Stored data
----------

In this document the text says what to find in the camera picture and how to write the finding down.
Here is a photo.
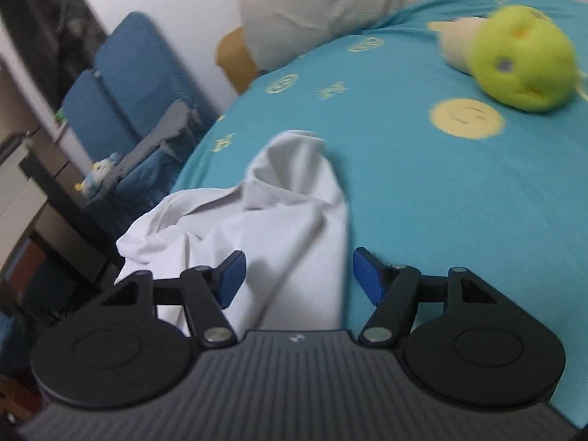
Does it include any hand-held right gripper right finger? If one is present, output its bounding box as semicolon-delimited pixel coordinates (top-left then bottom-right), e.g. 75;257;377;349
353;248;502;345

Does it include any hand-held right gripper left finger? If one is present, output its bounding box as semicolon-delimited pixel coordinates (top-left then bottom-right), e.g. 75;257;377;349
96;250;246;345

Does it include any white t-shirt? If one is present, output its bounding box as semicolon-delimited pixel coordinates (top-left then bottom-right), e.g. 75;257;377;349
115;129;351;337

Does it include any bed with teal printed sheet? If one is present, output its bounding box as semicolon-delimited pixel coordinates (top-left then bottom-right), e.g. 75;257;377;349
172;0;588;429

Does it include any grey cloth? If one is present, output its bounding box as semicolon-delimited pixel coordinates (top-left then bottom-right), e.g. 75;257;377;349
103;100;204;194

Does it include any small white blue plush toy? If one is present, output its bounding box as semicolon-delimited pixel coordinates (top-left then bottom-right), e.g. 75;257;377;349
75;153;123;196

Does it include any yellow bed headboard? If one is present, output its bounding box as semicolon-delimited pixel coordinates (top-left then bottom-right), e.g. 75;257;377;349
216;28;262;95

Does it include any green plush toy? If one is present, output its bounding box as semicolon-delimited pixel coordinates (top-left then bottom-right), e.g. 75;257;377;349
427;4;580;113

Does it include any grey pillow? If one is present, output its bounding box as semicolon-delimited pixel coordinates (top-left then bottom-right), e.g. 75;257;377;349
236;0;484;72

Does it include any dark window with grille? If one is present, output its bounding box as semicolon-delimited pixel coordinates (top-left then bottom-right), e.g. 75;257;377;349
0;0;112;98

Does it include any white table with dark frame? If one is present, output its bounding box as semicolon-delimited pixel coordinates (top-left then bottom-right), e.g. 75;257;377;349
0;133;122;288

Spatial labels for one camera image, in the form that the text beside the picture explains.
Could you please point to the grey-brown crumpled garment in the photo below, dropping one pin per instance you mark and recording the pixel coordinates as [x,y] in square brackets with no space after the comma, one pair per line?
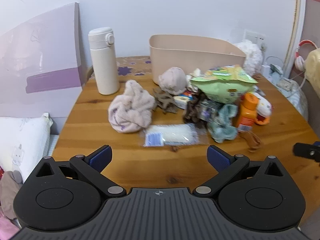
[10,190]

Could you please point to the purple and white board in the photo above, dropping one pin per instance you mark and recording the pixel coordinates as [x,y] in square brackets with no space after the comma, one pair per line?
[37,55]

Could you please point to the brown hair claw clip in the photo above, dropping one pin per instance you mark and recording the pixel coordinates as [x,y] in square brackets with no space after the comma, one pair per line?
[166,102]

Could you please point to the dark brown scrunchie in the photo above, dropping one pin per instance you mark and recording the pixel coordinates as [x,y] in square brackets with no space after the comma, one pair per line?
[192,111]

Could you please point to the cream door frame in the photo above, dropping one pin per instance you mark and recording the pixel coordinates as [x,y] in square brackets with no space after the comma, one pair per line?
[297,17]

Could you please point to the orange pill bottle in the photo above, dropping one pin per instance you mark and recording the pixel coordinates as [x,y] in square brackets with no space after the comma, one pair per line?
[246,112]

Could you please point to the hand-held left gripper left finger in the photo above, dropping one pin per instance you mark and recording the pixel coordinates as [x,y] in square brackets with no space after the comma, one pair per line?
[101,158]

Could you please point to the white thermos bottle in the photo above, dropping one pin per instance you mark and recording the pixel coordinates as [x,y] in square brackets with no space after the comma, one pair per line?
[103,62]

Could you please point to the small white red packet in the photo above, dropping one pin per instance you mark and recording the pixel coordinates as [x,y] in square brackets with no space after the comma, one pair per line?
[182,99]

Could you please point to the light blue bedding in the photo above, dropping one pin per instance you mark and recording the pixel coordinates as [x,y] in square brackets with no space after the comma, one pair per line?
[297,100]

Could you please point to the white charger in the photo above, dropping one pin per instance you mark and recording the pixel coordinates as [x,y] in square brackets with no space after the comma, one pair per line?
[266,70]

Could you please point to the pale cloth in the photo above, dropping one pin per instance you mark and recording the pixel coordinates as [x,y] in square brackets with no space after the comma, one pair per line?
[172,80]

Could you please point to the red and white headphones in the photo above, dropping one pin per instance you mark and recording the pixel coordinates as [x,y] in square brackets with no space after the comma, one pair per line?
[298,63]

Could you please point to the clear cotton swab packet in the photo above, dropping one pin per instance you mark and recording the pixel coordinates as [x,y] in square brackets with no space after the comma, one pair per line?
[172,133]

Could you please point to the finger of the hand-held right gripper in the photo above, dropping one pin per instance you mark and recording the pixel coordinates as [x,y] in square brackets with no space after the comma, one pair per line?
[303,150]

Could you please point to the yellow blanket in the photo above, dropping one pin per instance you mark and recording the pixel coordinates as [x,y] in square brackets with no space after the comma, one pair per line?
[313,65]

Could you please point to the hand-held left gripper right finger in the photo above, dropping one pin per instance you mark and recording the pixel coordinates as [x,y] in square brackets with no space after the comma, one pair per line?
[217,158]

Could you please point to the green sock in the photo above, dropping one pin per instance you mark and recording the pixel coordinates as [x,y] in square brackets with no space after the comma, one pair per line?
[222,127]

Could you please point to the small white plush toy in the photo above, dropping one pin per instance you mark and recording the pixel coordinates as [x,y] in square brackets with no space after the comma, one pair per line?
[263,106]

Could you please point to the wooden desktop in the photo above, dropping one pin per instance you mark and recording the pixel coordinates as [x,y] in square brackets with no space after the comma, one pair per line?
[150,162]

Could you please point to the large white plush toy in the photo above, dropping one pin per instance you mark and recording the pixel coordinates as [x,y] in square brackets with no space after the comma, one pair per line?
[252,55]

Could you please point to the white wall socket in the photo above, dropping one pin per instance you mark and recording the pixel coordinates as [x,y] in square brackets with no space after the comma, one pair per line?
[251,36]

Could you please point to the green snack bag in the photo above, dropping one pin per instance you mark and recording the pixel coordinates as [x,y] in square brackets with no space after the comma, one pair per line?
[220,87]

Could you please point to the pink and white towel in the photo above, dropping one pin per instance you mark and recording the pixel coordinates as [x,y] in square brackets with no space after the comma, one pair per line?
[130,110]

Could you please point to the white pillow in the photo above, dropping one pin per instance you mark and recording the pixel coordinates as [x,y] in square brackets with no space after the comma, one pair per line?
[22,140]

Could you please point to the white power strip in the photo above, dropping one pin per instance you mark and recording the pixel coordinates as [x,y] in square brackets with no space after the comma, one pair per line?
[285,83]

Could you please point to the beige plastic storage bin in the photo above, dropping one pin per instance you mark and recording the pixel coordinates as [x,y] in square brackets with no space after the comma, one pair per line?
[195,57]

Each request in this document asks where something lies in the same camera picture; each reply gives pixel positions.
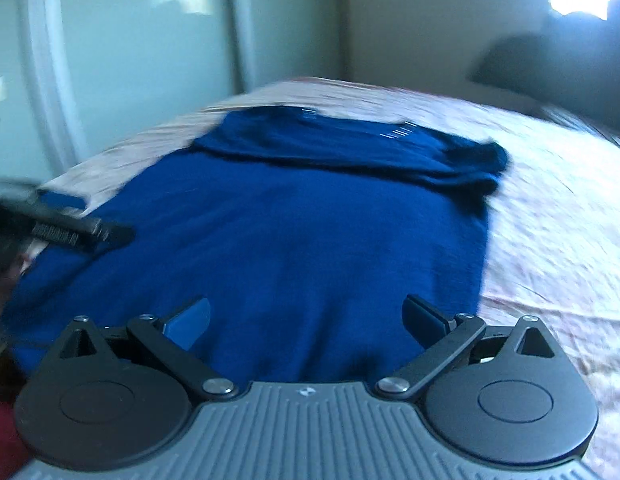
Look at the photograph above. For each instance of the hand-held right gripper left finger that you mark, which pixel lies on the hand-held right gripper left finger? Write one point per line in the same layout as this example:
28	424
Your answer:
190	321

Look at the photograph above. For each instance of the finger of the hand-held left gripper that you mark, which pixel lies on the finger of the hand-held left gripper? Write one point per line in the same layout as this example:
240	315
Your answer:
85	232

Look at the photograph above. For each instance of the green sliding door wardrobe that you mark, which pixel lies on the green sliding door wardrobe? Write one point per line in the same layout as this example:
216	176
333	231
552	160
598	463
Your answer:
130	60

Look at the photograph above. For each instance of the blue beaded sweater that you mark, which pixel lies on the blue beaded sweater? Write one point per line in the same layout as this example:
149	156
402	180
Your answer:
290	220

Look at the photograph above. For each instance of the person's red clothing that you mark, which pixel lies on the person's red clothing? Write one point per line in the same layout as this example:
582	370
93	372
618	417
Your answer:
5	445

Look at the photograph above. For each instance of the grey scalloped headboard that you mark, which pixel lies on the grey scalloped headboard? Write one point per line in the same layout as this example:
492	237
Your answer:
564	60

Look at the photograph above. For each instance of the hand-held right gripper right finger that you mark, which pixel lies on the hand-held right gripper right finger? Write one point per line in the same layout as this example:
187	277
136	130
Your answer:
420	319

----------

» Work instructions
Each line above with the string "document" in it should be located and copied.

» Your response
In this document the text says what to find in the camera picture and how to write the finding down.
Each request in this document asks where something lies in the same camera picture; each reply gives pixel positions.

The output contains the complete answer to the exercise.